昨年8月に他界した木下雄介さんと同じ背番号を選んだ

 柄にもなくガッチガチに緊張した面構えが、むしろ周囲には好印象に映った。5日にDeNAの入団会見に臨んだ京田陽太内野手は、まだ見慣れない新天地の報道陣と向き合い、丁寧に言葉を発していく。チームの印象やアピールポイント、来季の目標……。ただ唯一、自らが選び取った背番号については、最後まで口にすることはなかった。

 中日からやってきた主力クラスの内野手がつける背番号。もちろん空いている1桁もあった。だが、球団側の了承を得て、あえて選んだのは「98」。中日時代の同期入団だった木下雄介さんがつけていた番号であることは、中日ファンならずもすぐに想像できた。

 昨年8月に27歳の若さで他界。家族ぐるみでよく出かけ、兄のような存在だった右腕を失った衝撃は、簡単に受け入れられなかった。当時は選手会長として毅然と振る舞おうとしたが、追悼試合では試合前から涙が止まらない。タイムリーを放ち、ありったけの感情を解き放った。

 喪失を乗り越えても、傷は残り続ける。自らの中で深く、深く、刻み付けておけば、弱い自分を律してくれるような気がする。そのための「98」。選んだ理由を説明する責任もあるとも分かっていたが、会見ではあえて触れなかった。「雄介さんのために――」「雄介さんの分まで――」。そんな言葉は、思いが軽くなるようで口にできなった。

トレードに素直な思い「正直、うれしい気持ちもありました」

 そして、もうひとつ。新天地で用意された晴れの席では、未来のことを語りたいとの思いもあった。珍しい背番号の選択に話が集中すれば、見てくれているDeNAファンはどう思うだろうか。もう中日の京田陽太ではない。トレードで自らを欲しがってくれたDeNAの一員。トレードが決まって「正直、うれしい気持ちもありました」。素直な思いが溢れ出た。

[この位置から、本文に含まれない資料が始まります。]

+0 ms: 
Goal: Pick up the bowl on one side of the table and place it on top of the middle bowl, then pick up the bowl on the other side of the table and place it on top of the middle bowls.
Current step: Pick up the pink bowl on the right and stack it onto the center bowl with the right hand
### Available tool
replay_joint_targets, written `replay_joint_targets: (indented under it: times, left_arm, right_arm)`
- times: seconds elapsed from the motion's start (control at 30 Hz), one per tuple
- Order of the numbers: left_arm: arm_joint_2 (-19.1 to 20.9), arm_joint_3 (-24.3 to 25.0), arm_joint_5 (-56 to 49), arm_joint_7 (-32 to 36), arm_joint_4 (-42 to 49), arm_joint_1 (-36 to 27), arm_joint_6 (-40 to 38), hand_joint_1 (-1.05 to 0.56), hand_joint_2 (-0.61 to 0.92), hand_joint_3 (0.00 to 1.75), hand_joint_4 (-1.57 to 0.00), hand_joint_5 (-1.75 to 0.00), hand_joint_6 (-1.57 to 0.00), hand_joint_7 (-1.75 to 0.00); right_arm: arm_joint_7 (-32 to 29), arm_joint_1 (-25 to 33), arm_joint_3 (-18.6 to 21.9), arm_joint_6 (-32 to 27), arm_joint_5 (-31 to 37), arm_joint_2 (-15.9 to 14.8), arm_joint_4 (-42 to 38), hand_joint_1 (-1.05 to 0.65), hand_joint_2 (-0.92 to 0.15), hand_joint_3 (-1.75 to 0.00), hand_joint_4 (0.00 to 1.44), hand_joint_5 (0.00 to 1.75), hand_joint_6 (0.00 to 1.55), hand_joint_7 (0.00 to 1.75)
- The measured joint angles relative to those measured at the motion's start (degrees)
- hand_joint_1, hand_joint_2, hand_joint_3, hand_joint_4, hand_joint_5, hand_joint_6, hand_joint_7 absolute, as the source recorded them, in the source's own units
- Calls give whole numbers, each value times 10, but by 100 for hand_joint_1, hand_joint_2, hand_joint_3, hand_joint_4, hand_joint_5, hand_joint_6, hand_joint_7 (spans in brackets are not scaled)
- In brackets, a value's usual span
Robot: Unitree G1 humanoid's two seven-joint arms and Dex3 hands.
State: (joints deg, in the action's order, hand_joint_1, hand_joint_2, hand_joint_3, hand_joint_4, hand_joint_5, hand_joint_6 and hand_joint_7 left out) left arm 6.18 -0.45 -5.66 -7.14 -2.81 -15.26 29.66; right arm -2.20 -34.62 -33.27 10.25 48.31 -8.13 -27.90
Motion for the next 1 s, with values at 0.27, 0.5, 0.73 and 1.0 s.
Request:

 バラ色の横浜生活が待っていると思うほど、お気楽な立場ではない。「全力でがむしゃらで頑張る」。その意味を誰よりも理解していると思っている。成績を見れば下降線。今季は自己ワーストの43試合出場にとどまった。DeNAの遊撃にはベテランの大和や売り出し中の森敬斗らがいるが「ポジショニングや打者の特徴はとらえているつもりなので、そういうところを武器に」。ルーキー時代からレギュラーを担ってきた自負はある。

 来年4月で29歳。包んでくれる横浜の空気は温かいが、“外様”に与えられる時間はそんなに長くはない。「98」に込めた思いは、グラウンドで表現していく。11月にトレードが決定した時、ただ一度だけ、亡き戦友の名前を口にした。それが全て。